● **Work request**
Start to finish, return the listing below exactly, pictures excluded.

● **Data extract**
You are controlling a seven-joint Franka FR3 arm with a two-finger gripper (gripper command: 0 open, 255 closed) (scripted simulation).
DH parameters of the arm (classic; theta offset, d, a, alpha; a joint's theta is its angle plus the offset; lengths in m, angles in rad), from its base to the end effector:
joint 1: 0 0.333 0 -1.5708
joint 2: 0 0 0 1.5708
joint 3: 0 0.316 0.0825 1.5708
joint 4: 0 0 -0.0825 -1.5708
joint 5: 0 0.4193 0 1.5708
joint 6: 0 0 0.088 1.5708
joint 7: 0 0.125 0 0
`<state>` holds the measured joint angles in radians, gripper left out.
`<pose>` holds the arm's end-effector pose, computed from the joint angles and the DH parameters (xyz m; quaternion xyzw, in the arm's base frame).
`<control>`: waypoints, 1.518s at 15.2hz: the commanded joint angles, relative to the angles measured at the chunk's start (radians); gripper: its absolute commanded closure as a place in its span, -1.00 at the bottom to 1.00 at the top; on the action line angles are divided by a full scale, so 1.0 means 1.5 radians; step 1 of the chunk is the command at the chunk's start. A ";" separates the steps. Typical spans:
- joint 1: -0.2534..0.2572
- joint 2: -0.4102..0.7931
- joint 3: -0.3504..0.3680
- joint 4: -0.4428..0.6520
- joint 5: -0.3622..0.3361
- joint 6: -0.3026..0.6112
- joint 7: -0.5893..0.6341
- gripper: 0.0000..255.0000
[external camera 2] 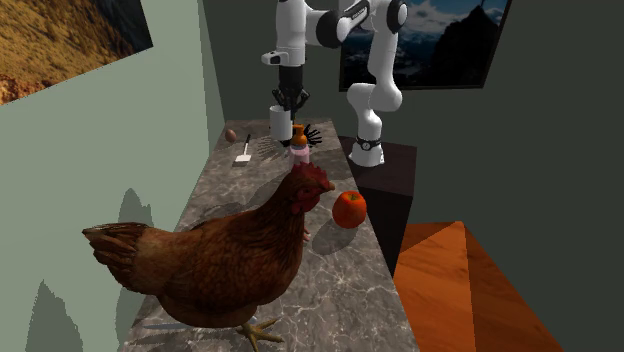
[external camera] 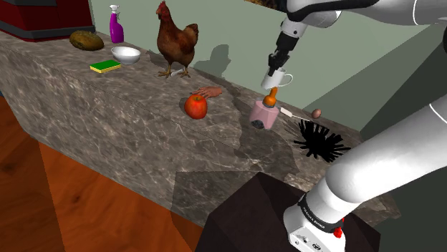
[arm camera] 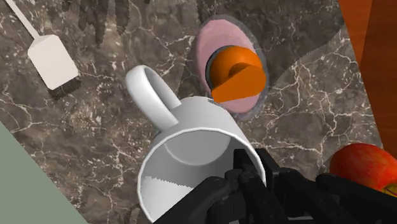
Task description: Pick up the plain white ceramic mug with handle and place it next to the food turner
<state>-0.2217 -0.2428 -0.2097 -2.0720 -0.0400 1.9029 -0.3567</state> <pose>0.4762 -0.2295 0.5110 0.9990 -0.0293 0.0341 0.0077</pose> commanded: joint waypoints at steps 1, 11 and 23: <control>-0.013 -0.026 -0.017 -0.025 -0.008 0.000 -0.027 1.00; -0.080 -0.123 -0.108 -0.098 -0.058 -0.016 -0.159 1.00; -0.152 -0.154 -0.247 -0.087 -0.116 -0.039 -0.344 1.00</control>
<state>-0.4431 -0.4814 -0.5570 -2.2136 -0.2095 1.8446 -0.8430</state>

● **Expected output**
You are controlling a seven-joint Franka FR3 arm with a two-finger gripper (gripper command: 0 open, 255 closed) (scripted simulation).
DH parameters of the arm (classic; theta offset, d, a, alpha; a joint's theta is its angle plus the offset; lengths in m, angles in rad), from its base to the end effector:
joint 1: 0 0.333 0 -1.5708
joint 2: 0 0 0 1.5708
joint 3: 0 0.316 0.0825 1.5708
joint 4: 0 0 -0.0825 -1.5708
joint 5: 0 0.4193 0 1.5708
joint 6: 0 0 0.088 1.5708
joint 7: 0 0.125 0 0
`<state>` holds the measured joint angles in radians, gripper left out.
`<pose>` holds the arm's end-effector pose, computed from the joint angles and the DH parameters (xyz m; quaternion xyzw, in the arm's base frame).
`<control>`: waypoints, 1.518s at 15.2hz: the commanded joint angles, relative to the angles measured at the chunk's start (radians); gripper: its absolute commanded closure as a place in its span, -1.00 at the bottom to 1.00 at the top; on the action line angles are divided by a full scale, so 1.0 means 1.5 radians; step 1 of the chunk is the command at the chunk's start. A ";" separates the steps. Typical spans:
- joint 1: -0.2534..0.2572
- joint 2: -0.4102..0.7931
- joint 3: -0.3504..0.3680
- joint 4: -0.4428..0.6520
- joint 5: -0.3622..0.3361
- joint 6: -0.3026..0.6112
- joint 7: -0.5893..0.6341
- gripper: 0.0000..255.0000
[external camera 2] 
[external camera] 
[arm camera] 
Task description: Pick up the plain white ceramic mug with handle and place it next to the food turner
<state>-0.2217 -0.2428 -0.2097 -2.0720 -0.0400 1.9029 -0.3567</state> <pose>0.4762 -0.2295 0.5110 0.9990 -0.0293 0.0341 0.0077</pose> commanded: joint waypoints at steps 1, 11 and 23: <control>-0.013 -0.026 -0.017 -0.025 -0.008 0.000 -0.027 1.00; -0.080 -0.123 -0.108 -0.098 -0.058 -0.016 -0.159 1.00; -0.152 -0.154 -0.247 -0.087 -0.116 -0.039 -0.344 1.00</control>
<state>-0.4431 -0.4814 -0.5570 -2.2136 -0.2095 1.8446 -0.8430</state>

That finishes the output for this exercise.